Genotype and Allele Frequencies of MDR-1 Gene Polymorphism in Jordanian and Sudanese Populations

Abdel Halim Salem1, 2, , Muhalab Ali3, Amir Ibrahim4 and Mohamed Ibrahim5

1Department of Anatomy, College of Medicine and Medical Sciences, Arabian Gulf University, Manama, Kingdom of Bahrain

2Department of Anatomy, Faculty of Medicine, Suez Canal University, Ismailia, Egypt

3Department of Medical Biochemistry, College of Medicine and Medical Sciences, Arabian Gulf University, Manama, Kingdom of Bahrain

4Central Laboratory, Ministry of Science and Technology, Khartoum, Sudan

5College of Animal Production Science and Technology, Sudan University of Science and Technology, Khartoum, Sudan

Pub.
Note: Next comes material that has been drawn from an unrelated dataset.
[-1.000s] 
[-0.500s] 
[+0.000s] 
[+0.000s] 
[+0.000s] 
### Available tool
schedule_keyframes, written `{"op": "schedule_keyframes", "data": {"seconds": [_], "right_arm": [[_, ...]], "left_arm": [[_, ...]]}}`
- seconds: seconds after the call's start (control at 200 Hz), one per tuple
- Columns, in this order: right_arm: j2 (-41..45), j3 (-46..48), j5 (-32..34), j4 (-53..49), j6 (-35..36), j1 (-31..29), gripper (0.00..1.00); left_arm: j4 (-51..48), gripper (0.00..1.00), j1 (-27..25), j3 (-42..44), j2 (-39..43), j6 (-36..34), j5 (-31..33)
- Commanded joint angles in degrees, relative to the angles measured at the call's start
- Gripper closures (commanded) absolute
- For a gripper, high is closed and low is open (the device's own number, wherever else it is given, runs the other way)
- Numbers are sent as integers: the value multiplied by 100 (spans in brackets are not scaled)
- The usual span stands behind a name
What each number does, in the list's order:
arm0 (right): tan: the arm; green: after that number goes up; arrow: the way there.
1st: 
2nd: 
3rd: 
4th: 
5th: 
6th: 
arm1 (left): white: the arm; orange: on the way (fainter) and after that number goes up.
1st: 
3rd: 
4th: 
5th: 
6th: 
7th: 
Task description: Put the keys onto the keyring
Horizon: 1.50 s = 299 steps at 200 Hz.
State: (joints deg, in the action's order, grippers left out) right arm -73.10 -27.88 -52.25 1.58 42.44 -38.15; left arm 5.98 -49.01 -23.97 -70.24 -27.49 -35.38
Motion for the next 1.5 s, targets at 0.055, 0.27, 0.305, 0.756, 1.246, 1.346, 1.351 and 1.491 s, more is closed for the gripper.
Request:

Date: January 06, 2014

Cite this paper:
Abdel Halim Salem, Muhalab Ali, Amir Ibrahim and Mohamed Ibrahim. Genotype and Allele Frequencies of MDR-1 Gene Polymorphism in Jordanian and Sudanese Populations. American Journal of Medicine Studies. 2014; 2(1):19-23. doi: 10.12691/ajms-2-1-3

Abstract

The aim of this study was to determine the genotype and allele frequencies of MDR1 gene C3435T polymorphism in Jordanian and Sudanese populations, and to compare them with the frequencies established in various ethnic groups. Genotyping was carried out on 116 unrelated Jordanian and 131 Sudanese subjects. The genotypes of polymorphic position C3435T were determined by PCR-RFLP assay. Results showed that 20.7% of the studied Jordanian subjects were homozygous for the CC genotype, 51.7% were heterozygous for the CT genotype and 27.6% were homozygous for the TT genotype. Among Sudanese subjects, the genotype frequencies were: CC 52.7%, CT 42.0% and TT 5.3%. The frequencies of the 3435T variant in the MDR-1 Gene in Jordanians and Sudanese were found to be 0.534 and 0.263, respectively. According to the distribution of the C3435T SNP, Jordanians were resemble Asians and Europeans but were different significantly from Sudanese, while Sudanese were similar to Africans. In conclusion, the observed distribution of the C3435T SNP in the Jordanian and Sudanese populations was within the range detected in other populations. The data obtained may give the basis for predicting effects of drugs that are substrates for MDR-1 in Jordanian and Sudanese populations and may be useful for individualized therapy of some diseases.